Adweek takes a look at recent sales projections for the Apple Watch, with insights and commentary from marketers. “Wearables are here to stay – they’re not going anywhere,” says Jeff Malmad, Managing Director, Head of Mobile and Life+ for Mindshare North America. “The fact that Apple is in market with a watch and sold more than double the units that Android Wear sold last year is a sign of consumer excitement and adoption. Wearables are an additive element to marketing campaigns, and devices like the Apple Watch give us the opportunity to create custom experiences for consumers. It’s not about pushing a banner or a video ad on the watch – it’s about using the device and its data to tell better stories.”
Wall Street worries about scale; marketers stay patient
During Tuesday's quarterly earnings report, Apple did not reveal how many smartwatches it has sold since the gadget's wide release in nine countries on April 24. The dearth of particulars has led to a lot of back-of-the-napkin math and speculation, with analysts estimating anywhere between 2 million and 4 million units have shipped.
Even though fantastic iPhone sales helped Apple beat Wall Street analysts' revenue expectations—$49.6 billion for the quarter—a lot of the post-earnings narrative centered on whether the Apple Watch is a success or a disappointment so far. Without hard numbers, worries are reasonable enough—it's not like the device has reached every wrist you see.
"We don't let what's coming off of Wall Street change our thinking in terms of what we should do with media," said Michael Koziol, managing director at Huge. "The interest level is still very high. People are figuring out how the device fits into their business."
Jeff Malmad, managing director, Mindshare's head of mobile and Life+ (the agency's wearables division), said his agency is "more excited than ever."
"We're using the watch with multiple clients and have had success in terms of downloads and engagement," he said. "Apple never came out and said we have an ad product for this–it's up to us to create a new way for brands to interact in this environment."
Indeed, what often intrigues marketers about wearables is the blank slate that new platforms offer. It's fun for them to ask: What kind of experiences can we create on consumers' wrists?
"There's a lot to digest," Koziol explained. "[Apple Watch] is up close and personal. This isn't something someone carries in their purse.... You don't want to do anything premature that's damaging to a brand. But the opportunities are immense."
At the same time, it's fairly clear that waves of brands won't bang down their agencies' doors until Apple Watch achieves more scale.
"Most of our clients are taking a wait-and-see approach, and nothing has really changed around [the new sales speculation]," said Andrew Carlson, experience design practice lead at DigitasLBi. "The Apple Watch remains a high-potential device with niche or extension applications related to messaging and payments, and we will continue to explore it as part of a solution in those cases."
Natalie Kim, director of strategy at Firstborn, agreed. "Our clients' level of enthusiasm has remained the same—curious, but proceeding with caution," she said. "We've moved out of the excitement-around-something-new phase into the dig-into-the-practicalities phase."
The scalability phase is probably two years away, if you believe Piper Jaffray analyst Gene Munster.
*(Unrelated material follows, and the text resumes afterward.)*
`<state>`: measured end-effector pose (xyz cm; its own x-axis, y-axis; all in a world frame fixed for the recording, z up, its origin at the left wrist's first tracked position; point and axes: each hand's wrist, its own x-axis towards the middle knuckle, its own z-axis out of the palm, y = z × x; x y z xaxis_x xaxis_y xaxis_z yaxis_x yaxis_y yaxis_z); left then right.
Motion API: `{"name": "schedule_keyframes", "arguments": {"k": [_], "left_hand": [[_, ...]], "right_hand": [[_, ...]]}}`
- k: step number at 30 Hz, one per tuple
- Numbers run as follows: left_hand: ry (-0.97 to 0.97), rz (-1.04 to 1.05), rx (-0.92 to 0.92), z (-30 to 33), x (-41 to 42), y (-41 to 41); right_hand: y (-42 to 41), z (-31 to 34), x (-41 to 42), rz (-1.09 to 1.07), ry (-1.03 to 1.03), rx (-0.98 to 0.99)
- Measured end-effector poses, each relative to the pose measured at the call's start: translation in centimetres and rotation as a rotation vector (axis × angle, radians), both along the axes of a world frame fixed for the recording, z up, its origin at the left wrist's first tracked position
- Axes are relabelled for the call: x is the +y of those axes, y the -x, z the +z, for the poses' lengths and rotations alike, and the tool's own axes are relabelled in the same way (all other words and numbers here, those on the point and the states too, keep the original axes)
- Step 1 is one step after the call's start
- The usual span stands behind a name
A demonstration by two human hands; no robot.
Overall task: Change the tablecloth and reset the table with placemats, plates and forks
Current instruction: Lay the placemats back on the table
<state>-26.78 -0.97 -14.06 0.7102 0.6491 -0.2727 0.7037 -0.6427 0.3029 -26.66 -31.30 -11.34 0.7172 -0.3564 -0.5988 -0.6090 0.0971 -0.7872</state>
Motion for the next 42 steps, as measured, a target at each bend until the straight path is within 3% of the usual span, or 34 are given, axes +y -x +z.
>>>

He is among the more optimistic Apple Watch number-crunchers on the Street, predicting that it will sell 14 million units next year and 40 million in 2017.
Steven Louie, creative director at Flightpath, didn't need to read Munster's projections to stay positive about the wearable. What Louie learned during Apple's earnings Tuesday was just fine.
"Given that Apple Watch is a version 1.0 product with no available native apps yet," he said, "we tend to take the news regarding Apple Watch sales as positive."